Est de la RDC : "Le déplacement prémédité des civils, la nomination illégitime d'autorités locales imposées par le M23 traduit une volonté claire de redessiner la composition démographique des territoires sous leur contrôle", dénonce Kinshasa à l'ONU

Les combattants du M23 à Kibumba
Les combattants du M23 à Kibumba

Intervenant lundi 9 décembre 2024 au Conseil de sécurité des Nations Unies, la ministre d'État, ministre des Affaires étrangères, de la Coopération internationale et de la Francophonie, Thérèse Kayikwamba Wagner, a dressé un tableau sombre de la situation sécuritaire et humanitaire dans l'Est de la République démocratique du Congo (RDC).

Selon la cheffe de la diplomatie congolaise, les violences perpétrées par les troupes rwandaises et leur allié, le M23, ont provoqué des déplacements massifs de populations. Ces actes, selon elle, visent à modifier durablement la composition démographique des territoires sous contrôle du M23.

"Près de trois déplacements sur quatre en RDC cette année sont liés au conflit avec le Rwanda et le M23, exacerbant une crise humanitaire déjà dramatique. Par ailleurs, des déplacements prémédités de civils, combinés à la nomination illégitime d’autorités coutumières et territoriales imposées par le M23, traduisent une volonté claire de redessiner la composition démographique des territoires sous leur contrôle.
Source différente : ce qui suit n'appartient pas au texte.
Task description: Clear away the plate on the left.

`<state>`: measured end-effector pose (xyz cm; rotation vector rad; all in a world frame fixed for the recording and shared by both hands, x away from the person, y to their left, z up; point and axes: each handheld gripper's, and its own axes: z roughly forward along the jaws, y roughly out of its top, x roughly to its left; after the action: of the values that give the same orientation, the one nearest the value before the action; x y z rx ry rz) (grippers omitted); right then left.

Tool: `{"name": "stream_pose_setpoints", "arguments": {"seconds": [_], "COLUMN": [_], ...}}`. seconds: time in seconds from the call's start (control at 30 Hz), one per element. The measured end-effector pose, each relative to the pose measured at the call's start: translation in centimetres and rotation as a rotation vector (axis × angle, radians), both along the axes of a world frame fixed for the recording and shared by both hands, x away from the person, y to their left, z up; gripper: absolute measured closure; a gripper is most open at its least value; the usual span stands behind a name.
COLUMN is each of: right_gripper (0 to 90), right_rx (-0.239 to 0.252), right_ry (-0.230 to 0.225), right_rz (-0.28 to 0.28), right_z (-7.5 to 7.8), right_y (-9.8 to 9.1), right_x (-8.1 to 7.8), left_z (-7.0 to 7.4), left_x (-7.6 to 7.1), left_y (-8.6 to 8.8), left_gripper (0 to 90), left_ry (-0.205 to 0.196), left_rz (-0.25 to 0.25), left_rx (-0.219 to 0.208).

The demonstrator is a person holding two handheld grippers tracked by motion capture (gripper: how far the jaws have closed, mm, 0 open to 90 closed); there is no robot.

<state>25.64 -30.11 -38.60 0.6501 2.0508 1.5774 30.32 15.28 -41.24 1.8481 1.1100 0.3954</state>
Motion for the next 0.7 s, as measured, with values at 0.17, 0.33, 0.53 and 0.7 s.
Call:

Ces pratiques, qui s’apparentent à une épuration ethnique, visent à établir un contrôle durable, tout en sapant les structures sociales et culturelles existantes et en exacerbant les tensions locales", a dénoncé Thérèse Kayikwamba Wagner.

La ministre d'État a également dénoncé l'activisme militaire des troupes rwandaises sur le sol congolais, affirmant qu'il s'agit d'une agression planifiée en violation des normes internationales.

"Les rapports d’experts mandatés par ce Conseil ont confirmé les violations flagrantes de notre souveraineté : en effet, plus de 4 000 membres des Forces de défense rwandaises (RDF), présents illégalement sur notre territoire, mènent des offensives avec le soutien du M23. Ces actes constituent une agression planifiée et préméditée, en violation manifeste de la Charte des Nations Unies, de l’Acte constitutif de l’Union africaine et des principes fondamentaux du droit international. Les conséquences sont accablantes", a-t-elle déclaré.

Elle a rappelé les récentes atrocités, notamment le massacre de Kishishe en novembre 2022, le bombardement du camp de déplacés internes de Mugunga en mai 2024, et plus récemment, le bombardement de l’école Bungeni à Luofu le 8 décembre 2024, causant des pertes humaines importantes, notamment parmi les femmes et les enfants.

"Comme si cela ne suffisait pas, le Rwanda a également ciblé les forces de maintien de la paix de la MONUSCO et de la SADC. Et pourtant, le Rwanda continue de qualifier tous ces actes de 'mesures défensives'. Mais bombarder des camps de déplacés, occuper illégalement un territoire étranger et piller ses ressources naturelles n’a rien de défensif. Ce ne sont pas les discours du Rwanda qui définissent sa posture, mais ses actes", a fustigé la ministre.

Malgré les efforts internationaux et régionaux, y compris le processus de Luanda, visant à ramener la paix dans cette région, Kinshasa continue de dénoncer le manque de sincérité de Kigali. Pendant ce temps, le M23 poursuit son expansion, occupant des territoires stratégiques dans le Nord-Kivu, notamment à Walikale, Masisi, Rutshuru et Nyiragongo. Les appels au cessez-le-feu restent sans effet, et la situation sécuritaire demeure extrêmement préoccupante.